Given records:
————
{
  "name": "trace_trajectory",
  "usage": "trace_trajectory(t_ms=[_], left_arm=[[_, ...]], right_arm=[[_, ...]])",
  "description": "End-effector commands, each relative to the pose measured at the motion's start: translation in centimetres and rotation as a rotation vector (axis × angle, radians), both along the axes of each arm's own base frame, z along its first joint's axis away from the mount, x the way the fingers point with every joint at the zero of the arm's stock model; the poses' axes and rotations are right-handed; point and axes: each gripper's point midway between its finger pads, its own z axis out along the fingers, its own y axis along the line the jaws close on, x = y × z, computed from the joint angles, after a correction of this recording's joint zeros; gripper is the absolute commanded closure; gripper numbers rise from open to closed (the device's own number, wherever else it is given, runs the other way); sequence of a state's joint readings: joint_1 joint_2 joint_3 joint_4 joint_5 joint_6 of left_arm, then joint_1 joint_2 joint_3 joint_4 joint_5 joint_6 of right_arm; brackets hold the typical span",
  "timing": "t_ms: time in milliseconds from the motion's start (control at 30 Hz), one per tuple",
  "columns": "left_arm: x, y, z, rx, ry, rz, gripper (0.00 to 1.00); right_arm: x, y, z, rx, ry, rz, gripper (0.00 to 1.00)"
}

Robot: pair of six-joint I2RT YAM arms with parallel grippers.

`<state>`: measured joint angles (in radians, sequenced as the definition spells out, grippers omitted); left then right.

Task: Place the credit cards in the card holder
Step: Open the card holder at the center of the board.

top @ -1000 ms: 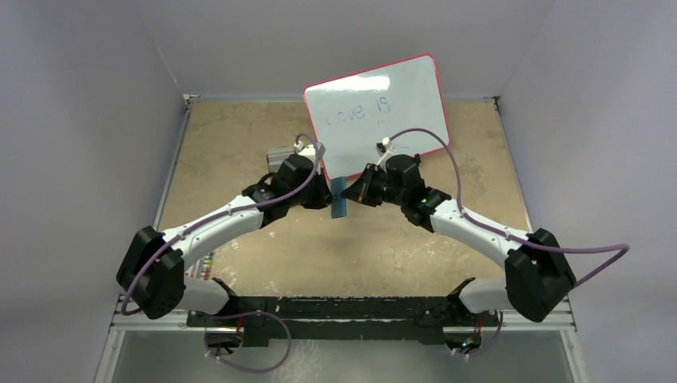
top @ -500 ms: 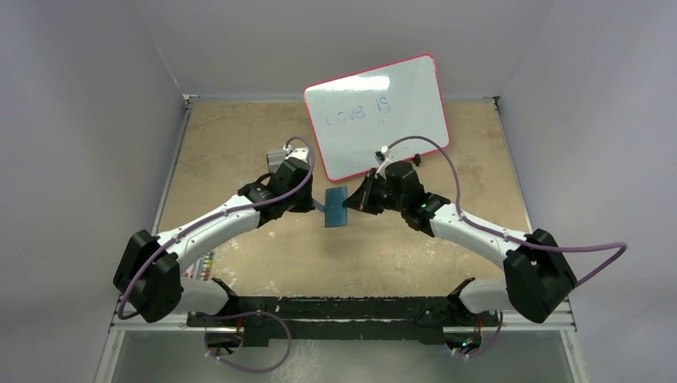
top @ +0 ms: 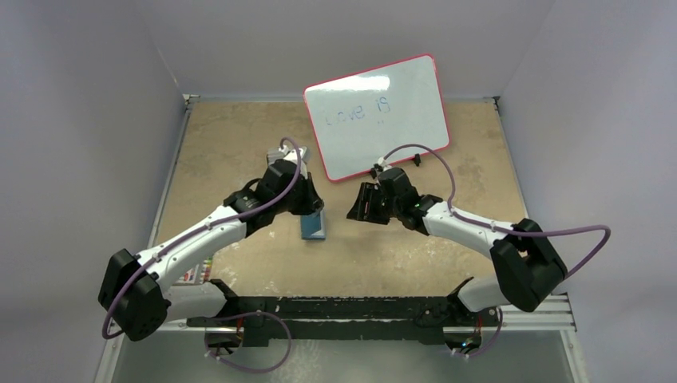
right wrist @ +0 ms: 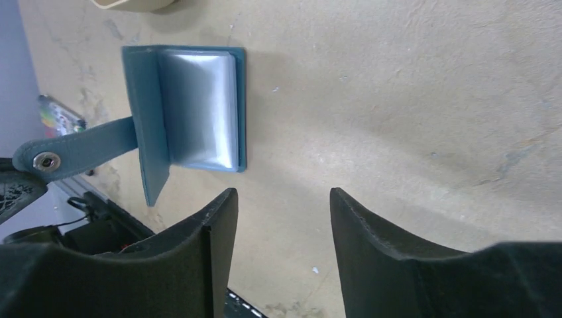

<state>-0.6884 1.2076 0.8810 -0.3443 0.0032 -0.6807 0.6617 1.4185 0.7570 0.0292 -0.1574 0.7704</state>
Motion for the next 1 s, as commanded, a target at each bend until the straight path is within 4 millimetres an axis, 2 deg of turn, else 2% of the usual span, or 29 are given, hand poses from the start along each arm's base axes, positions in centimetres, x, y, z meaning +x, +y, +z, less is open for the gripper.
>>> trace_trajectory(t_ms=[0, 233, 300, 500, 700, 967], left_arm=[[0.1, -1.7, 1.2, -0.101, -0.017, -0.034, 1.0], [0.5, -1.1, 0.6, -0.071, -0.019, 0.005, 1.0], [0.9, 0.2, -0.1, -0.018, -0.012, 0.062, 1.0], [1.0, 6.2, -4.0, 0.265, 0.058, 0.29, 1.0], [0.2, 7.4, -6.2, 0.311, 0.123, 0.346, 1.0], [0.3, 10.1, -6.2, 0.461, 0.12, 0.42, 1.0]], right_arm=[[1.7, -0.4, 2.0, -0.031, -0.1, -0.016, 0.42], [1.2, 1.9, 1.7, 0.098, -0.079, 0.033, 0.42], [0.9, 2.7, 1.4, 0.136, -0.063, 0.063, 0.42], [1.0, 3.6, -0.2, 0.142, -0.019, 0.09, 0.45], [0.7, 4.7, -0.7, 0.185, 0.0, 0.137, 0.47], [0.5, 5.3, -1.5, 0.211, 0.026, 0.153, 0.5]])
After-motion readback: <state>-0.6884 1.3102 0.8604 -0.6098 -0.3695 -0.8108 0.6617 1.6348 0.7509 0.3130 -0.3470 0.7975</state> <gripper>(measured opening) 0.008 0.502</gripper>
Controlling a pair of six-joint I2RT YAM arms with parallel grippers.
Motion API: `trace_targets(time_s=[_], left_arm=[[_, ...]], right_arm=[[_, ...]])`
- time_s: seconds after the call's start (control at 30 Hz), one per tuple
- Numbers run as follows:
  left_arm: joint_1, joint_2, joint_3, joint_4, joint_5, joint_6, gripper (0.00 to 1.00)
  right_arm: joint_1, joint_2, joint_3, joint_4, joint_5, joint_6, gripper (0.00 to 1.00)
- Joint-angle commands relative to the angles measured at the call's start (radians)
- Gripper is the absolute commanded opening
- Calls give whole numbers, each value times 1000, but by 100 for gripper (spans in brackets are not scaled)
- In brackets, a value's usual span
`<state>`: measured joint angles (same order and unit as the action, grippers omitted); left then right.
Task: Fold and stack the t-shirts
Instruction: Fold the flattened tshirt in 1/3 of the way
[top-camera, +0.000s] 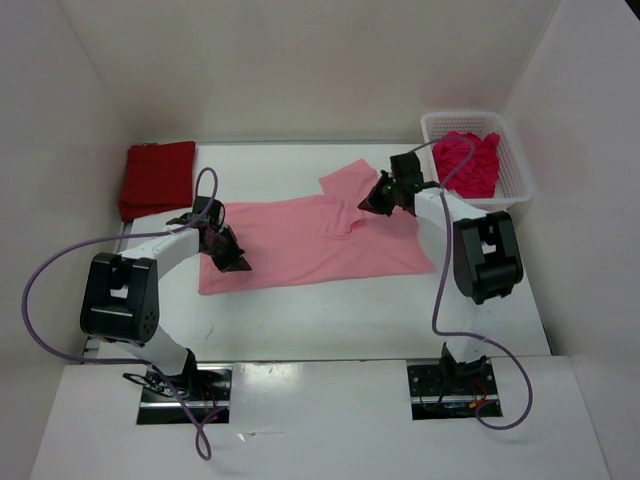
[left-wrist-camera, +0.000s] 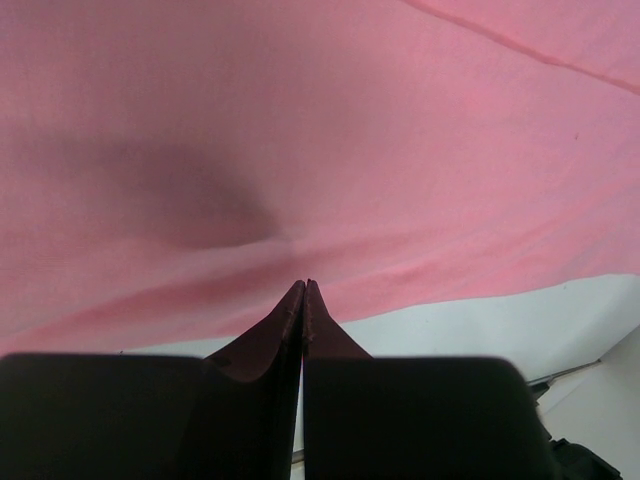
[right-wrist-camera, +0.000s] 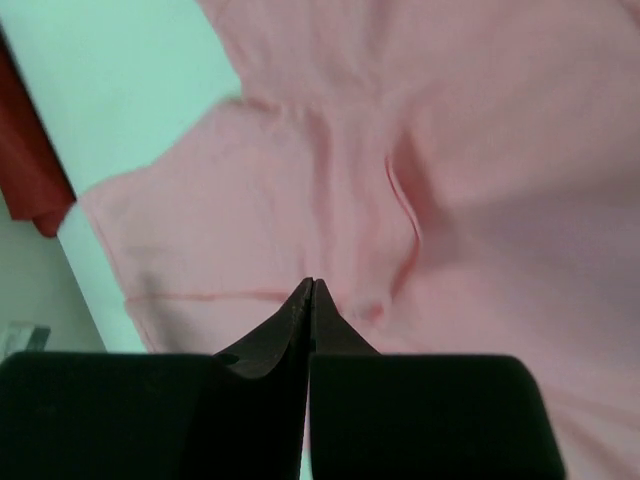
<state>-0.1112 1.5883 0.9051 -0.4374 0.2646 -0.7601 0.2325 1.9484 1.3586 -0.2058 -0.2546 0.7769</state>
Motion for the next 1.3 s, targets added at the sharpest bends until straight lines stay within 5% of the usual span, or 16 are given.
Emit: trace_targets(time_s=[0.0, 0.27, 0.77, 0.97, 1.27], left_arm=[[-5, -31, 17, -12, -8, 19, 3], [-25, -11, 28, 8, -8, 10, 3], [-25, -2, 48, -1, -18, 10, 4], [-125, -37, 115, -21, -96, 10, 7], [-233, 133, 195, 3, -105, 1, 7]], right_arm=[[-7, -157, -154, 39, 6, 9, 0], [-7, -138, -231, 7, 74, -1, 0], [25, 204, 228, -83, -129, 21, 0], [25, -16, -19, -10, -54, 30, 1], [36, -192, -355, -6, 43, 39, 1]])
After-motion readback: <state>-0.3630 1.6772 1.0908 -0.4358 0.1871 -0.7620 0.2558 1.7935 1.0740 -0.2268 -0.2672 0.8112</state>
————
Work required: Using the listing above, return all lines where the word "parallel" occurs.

Reply to the task:
Robot: pair of six-joint I2RT YAM arms with parallel grippers.
Controlling a pair of six-joint I2RT YAM arms with parallel grippers.

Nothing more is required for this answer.